Though many MSMS methods are used in proteomics the most common employ collision-induced dissociation (CID).1 In CID, a peptide is activated by multiple collisions with neutral, non-reactive gases at reduced pressure. At these lower pressures, ions can be easily accelerated to kinetic energies in excess of the covalent bond dissociation energies. Redistribution of the energy from collisions into internal vibrational modes ultimately results in dissociation of the weakest chemical bonds along the amino-acid chain, most commonly resulting in formation of b- and y-type fragments. Though widely utilized, CID suffers from two major weaknesses: incomplete sequence coverage and the inability to preserve labile modifications. Since CID fragmentation is initiated by conversion of translational energy into internal energy, fragmentation of larger biomolecules becomes increasingly difficult as a result of increased degrees of freedom through which energy can be distributed; complete sequence coverage is attainable only for small (<3 kDa) peptides.2–5 Vibrational activation is similarly disadvantageous for identification of labile PTMs, such as phosphorylation or glycosylation, which alter the biological function of the molecule. Attached by chemical bonds weaker than those of the peptide backbone, PTMs are often lost prior to cleavage of peptide bonds when vibrational excitation occurs.6
Methods that induce fragmentation by transfer of an electron to the peptide, either from low-energy free electrons (electron-capture dissociation, ECD)5 or reagent anions (electron-transfer dissociation, ETD)3 have also become common. In either ECD or ETD, the exothermic neutralization reaction of an electron with a multiply charged peptide initiates a series of reactions that typically end in generation of complementary c- and z-type fragments with minor abundances of a- and y-type ions.7 Unlike CID, ECD and ETD result in rapid (i.e. vertical) electronic transitions resulting in little vibrational activation of the peptide; as a result, weakly bound PTMs are maintained during the ECD/ETD process. Further, because electron capture is equally probable to occur at any residue along a peptide backbone, sequence coverage is independent of peptide length and generally superior to CID. The largest drawbacks to ECD and ETD are that they induce charge reduction upon fragmentation, so only multiply charged peptides and proteins can be subjected to ECD/ETD, and that stearic hindrance prevents the fragmentation reactions from occurring at proline residues.3,5,7
Other limitations exist that are common among CID, ETD, and ECD. Most prevalent is the necessity for expensive, complex instrumentation. In the case of CID, an instrument capable of extracting ions within a desired mass-to-charge (m/z) range in conjunction with a collision cell is required (e.g., triple quadruple, ion trap, etc.). Electron-transfer dissociation presents additional complexity as the instrument (most commonly an ion trap) must be equipped with a secondary ionization source and associated ion optics for generation of reagent anions. Further, the instrument must be able to combine and trap precursor cations with anionic reagents, terminate the reaction, and detect product fragments. Thus, this approach requires precise control of DC, AC, and radiofrequency electronics as well as the relative timing between them. The most complicated method of fragmentation is ECD, where precursor ions must be immersed in a high number density of low-energy, free electrons. Because free electrons cannot be efficiently retained at low energies within radiofrequency fields of quadrupolar ion traps, ECD remains a technique that is limited to the static magnetic field provided by Fourier transform ion cyclotron resonance mass spectrometers, the most expensive type of mass analyzer. All of the aforementioned methods are further complicated by reduced-pressure requirements. At atmospheric pressure, the mean free path is short (<100 nm)8 and frequent collisions lead to complications for the aforementioned dissociation pathways. In CID, rapid collisional cooling at atmospheric pressure prevents precursors from acquiring enough internal energy for dissociation to occur. For ETD and ECD, trapping efficiency declines at atmospheric pressure while reaction of atmospheric gases with reagent anions or free electrons further diminishes fragmentation efficiency.
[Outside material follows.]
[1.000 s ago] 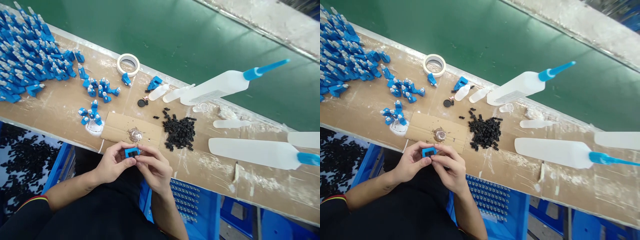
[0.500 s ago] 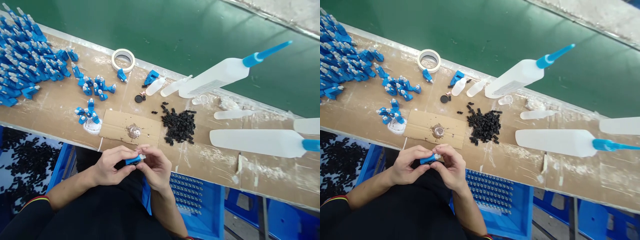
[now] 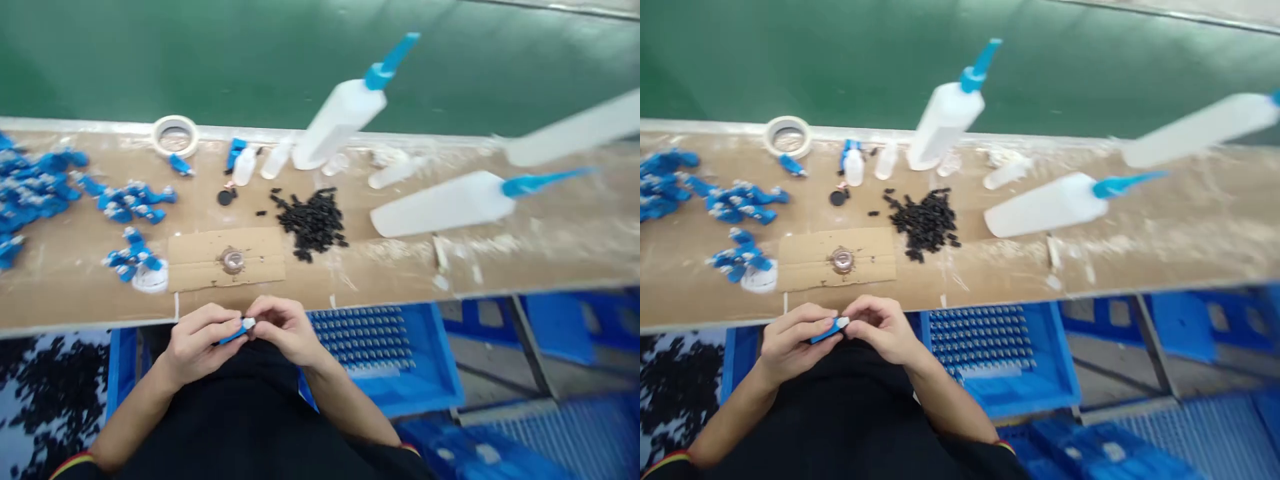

Despite the advances made in development of reduced-pressure fragmentation methods, little has been done to address the instrumental complexity required to utilize them. Much of the complexity in reduced-pressure approaches could be eliminated by controllably fragmenting peptides within the ion source, at atmospheric pressure, obviating the requirement of tandem MS for structural elucidation. This approach reduces instrument cost and complexity, and enables structural characterization with a wider variety of instruments (e.g., single quadrupole, sector field, time-of-flight, etc.). Furthermore, each stage of ion isolation and fragmentation in tandem-MS can result in significant ion losses (50–90%);9 in contrast, atmospheric-pressure fragmentation approaches exhibit higher ionization and transport efficiencies. To date, reported methods of atmospheric-pressure peptide fragmentation have utilized an electrospray-ionization (ESI) source to generate gas-phase peptide cations. These cations are directed to a secondary source, either a photoionization lamp10,11 or corona discharge,2,12,13 that promotes dissociation by a variety of mechanisms. For photoionization,10,11 ultraviolet (UV) radiation produces free electrons that promote dissociation by an ECD-like mechanism. Generation of free electrons by a corona discharge has also been found to lead to ECD-like dissociation,12 though electrochemical ionization13 and reaction with gas-phase radicals2 have also been reported. While these earlier methods did achieve fragmentation at atmospheric pressure, a combination of two sources, ESI and a secondary source for fragmentation, were required. A single source that can provide ionization and controlled fragmentation would be more desirable, and further reduce instrument complexity.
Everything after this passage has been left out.